EXERCISE BRIEF —
Please look for the string "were" below and report every line in which it occurs.

-- STORED DATA follows --

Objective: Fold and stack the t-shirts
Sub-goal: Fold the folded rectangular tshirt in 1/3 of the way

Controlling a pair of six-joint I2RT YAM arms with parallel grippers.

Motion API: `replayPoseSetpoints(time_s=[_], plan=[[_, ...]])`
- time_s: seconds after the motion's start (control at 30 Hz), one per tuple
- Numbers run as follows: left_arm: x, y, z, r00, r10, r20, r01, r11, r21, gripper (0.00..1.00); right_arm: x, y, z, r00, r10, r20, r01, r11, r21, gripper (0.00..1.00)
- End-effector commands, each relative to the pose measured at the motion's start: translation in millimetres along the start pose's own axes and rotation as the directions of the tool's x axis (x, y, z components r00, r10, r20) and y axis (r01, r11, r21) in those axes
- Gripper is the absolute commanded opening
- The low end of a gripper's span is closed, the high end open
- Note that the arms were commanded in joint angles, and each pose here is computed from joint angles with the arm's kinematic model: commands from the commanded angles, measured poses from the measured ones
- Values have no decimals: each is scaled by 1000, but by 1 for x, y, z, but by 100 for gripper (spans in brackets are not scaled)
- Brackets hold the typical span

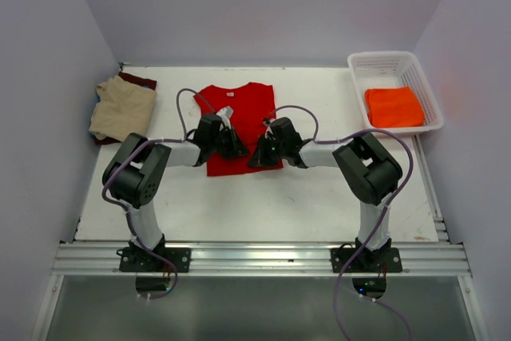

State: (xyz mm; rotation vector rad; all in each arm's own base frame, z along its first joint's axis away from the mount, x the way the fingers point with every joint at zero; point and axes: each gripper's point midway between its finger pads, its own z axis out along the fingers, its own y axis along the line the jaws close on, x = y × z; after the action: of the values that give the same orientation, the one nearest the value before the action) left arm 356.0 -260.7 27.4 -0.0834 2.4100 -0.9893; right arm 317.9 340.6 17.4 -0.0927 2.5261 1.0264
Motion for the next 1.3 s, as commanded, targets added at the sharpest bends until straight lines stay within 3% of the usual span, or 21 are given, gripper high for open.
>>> replayPoseSetpoints(time_s=[0.0,0.33,0.8,0.9,1.07,1.2,1.23,1.27], plan=[[-6,11,0,999,39,16,-38,997,-63,0,11,-24,10,1000,-15,-20,16,997,79,0],[-45,34,33,997,54,56,-47,993,-107,0,15,-26,2,999,-32,-21,33,995,93,0],[-169,43,38,977,106,184,-77,984,-158,0,32,-42,-5,999,-21,-44,26,992,121,0],[-214,19,37,956,137,261,-112,988,-108,0,37,-47,-5,998,-19,-52,26,991,132,0],[-254,-27,14,927,152,343,-162,987,0,0,43,-53,-7,998,-17,-59,26,989,147,0],[-253,-60,-23,909,169,381,-203,978,53,0,46,-56,-7,998,-22,-61,31,988,153,0],[-231,-48,-22,923,160,349,-186,982,42,0,46,-57,-7,998,-23,-60,32,988,154,0],[-228,-61,-44,909,174,379,-208,977,49,6,45,-55,-8,998,-26,-58,34,989,145,0]])
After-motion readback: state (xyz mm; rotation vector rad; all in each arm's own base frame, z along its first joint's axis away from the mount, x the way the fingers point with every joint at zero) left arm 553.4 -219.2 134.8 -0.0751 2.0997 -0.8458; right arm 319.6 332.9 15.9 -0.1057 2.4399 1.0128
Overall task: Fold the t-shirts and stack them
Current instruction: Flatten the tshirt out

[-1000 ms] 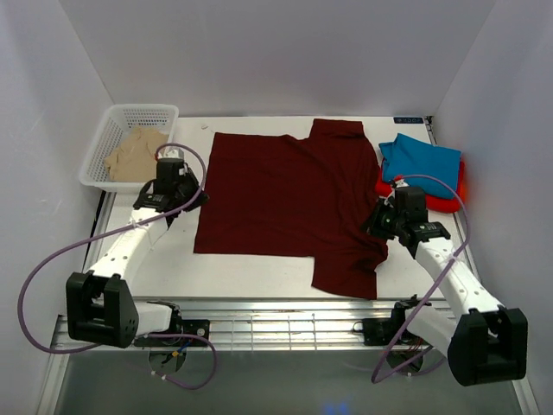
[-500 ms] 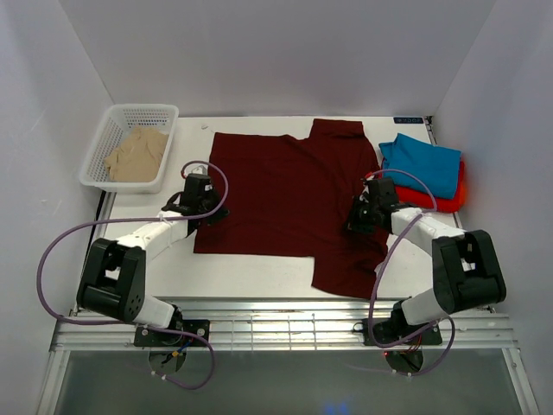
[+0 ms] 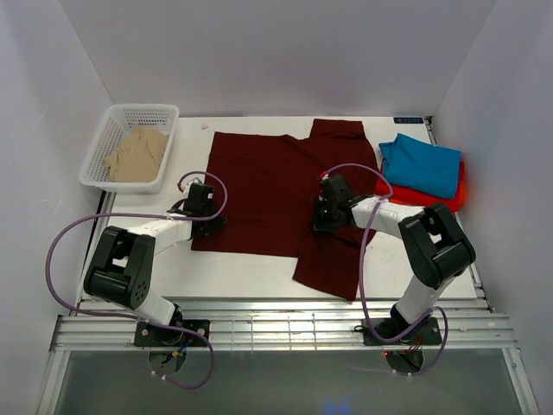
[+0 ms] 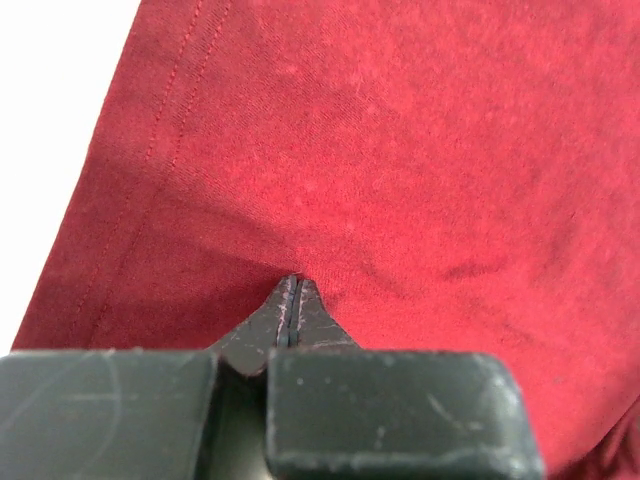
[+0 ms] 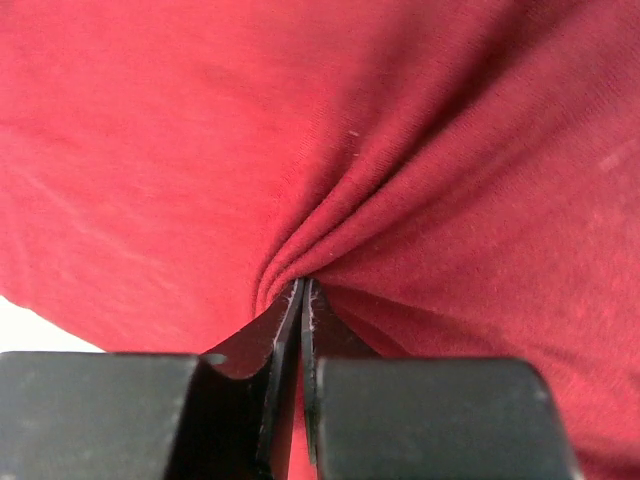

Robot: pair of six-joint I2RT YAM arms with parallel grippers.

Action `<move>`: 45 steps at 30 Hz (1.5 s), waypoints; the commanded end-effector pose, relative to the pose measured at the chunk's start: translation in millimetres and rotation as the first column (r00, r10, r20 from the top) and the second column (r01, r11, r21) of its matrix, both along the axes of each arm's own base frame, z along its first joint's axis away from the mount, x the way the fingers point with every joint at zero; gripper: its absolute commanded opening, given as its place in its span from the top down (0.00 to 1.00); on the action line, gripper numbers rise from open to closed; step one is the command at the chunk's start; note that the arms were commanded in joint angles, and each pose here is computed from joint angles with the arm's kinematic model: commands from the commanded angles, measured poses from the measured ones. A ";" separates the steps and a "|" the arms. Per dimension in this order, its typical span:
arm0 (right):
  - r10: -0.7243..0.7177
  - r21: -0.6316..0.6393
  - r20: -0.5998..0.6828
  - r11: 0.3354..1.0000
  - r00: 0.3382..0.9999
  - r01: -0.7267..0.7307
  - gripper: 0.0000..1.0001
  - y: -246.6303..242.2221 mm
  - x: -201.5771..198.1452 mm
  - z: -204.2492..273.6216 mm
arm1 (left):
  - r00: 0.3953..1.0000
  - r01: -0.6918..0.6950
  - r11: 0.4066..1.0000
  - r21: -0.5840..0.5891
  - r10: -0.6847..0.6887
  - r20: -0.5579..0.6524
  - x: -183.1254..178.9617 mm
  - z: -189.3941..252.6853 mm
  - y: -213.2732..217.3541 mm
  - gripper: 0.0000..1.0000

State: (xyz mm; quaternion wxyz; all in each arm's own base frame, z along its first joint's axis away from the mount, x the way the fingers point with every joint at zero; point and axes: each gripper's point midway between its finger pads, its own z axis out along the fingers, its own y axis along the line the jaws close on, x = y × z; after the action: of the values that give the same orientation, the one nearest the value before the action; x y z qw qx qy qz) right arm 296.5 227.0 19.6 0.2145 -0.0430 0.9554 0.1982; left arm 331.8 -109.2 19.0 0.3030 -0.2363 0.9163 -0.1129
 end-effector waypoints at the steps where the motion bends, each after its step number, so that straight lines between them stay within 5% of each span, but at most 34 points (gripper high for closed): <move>1: 0.013 -0.070 -0.041 0.997 0.999 -0.016 0.92 9.6 -14.0 -19.0 | 0.989 -0.069 0.992 0.102 0.081 -0.121 -33.3 -32.8 32.7 1.00; 14: -0.030 -0.229 -0.016 0.973 0.999 0.025 0.92 -23.1 -45.4 -13.0 | 0.981 -0.141 0.974 0.179 0.162 -0.108 -50.2 -23.2 66.5 1.00; 19: -0.065 -0.241 0.084 0.967 0.994 0.084 0.92 -39.4 -42.0 18.0 | 0.987 -0.123 0.982 0.141 0.135 -0.082 -44.3 -20.2 59.8 1.00; 22: -0.086 -0.172 0.207 0.977 0.975 0.123 0.78 -42.6 -35.5 58.4 | 0.998 -0.068 0.995 0.079 0.067 0.019 -25.5 4.1 44.7 1.00; 26: -0.111 -0.080 0.321 0.986 0.941 0.143 0.29 -48.4 -43.2 109.7 | 0.981 -0.024 0.999 0.043 0.015 0.191 -11.3 48.2 30.9 0.94; 27: -0.132 -0.076 0.320 0.983 0.938 0.165 0.27 -57.1 -51.8 117.1 | 0.978 -0.028 0.998 0.054 0.016 0.210 -12.1 52.5 31.2 0.90; 32: -0.129 -0.114 0.210 0.981 0.969 0.156 0.34 -65.5 -97.1 93.5 | 0.976 -0.159 0.978 0.135 0.134 0.173 -31.8 49.9 59.2 0.59; 36: -0.123 -0.148 0.119 0.979 0.985 0.140 0.36 -66.2 -134.0 54.0 | 0.976 -0.212 0.954 0.211 0.197 0.090 -45.9 28.1 74.9 0.51; 45: -0.120 -0.130 0.069 0.983 0.990 0.128 0.37 -54.5 -169.8 45.4 | 0.965 -0.257 0.933 0.250 0.259 0.024 -58.1 18.1 84.2 0.50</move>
State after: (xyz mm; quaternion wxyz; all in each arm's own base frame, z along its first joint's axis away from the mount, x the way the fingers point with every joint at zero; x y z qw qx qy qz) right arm 127.9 171.1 57.3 0.2427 -0.0399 0.9623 0.1158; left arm 274.4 -34.4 27.9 0.3300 -0.2946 0.8965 0.0254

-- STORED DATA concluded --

YOUR SOLUTION —
- Note that the arms were commanded in joint angles, and each pose here is computed from joint angles with the arm's kinematic model: commands from the commanded angles, measured poses from the measured ones
Action `<move>`: 45 steps at 30 Hz (1.5 s), waypoints; the commanded end-effector pose, relative to the pose measured at the chunk's start: translation in millimetres and rotation as the first column (r00, r10, r20 from the top) and the second column (r01, r11, r21) of its matrix, both along the axes of each arm's own base frame, z along its first joint's axis away from the mount, x the way the fingers point with every joint at zero; gripper: its absolute commanded opening, given as its place in its span from the top down (0.00 to 1.00); on the action line, gripper numbers rise from open to closed; step one is the command at the chunk's start; note that the arms were commanded in joint angles, and each pose here is computed from joint angles with the arm's kinematic model: commands from the commanded angles, measured poses from the measured ones. A ";" separates the steps and a "|" the arms. Per dimension in this order, its typical span:

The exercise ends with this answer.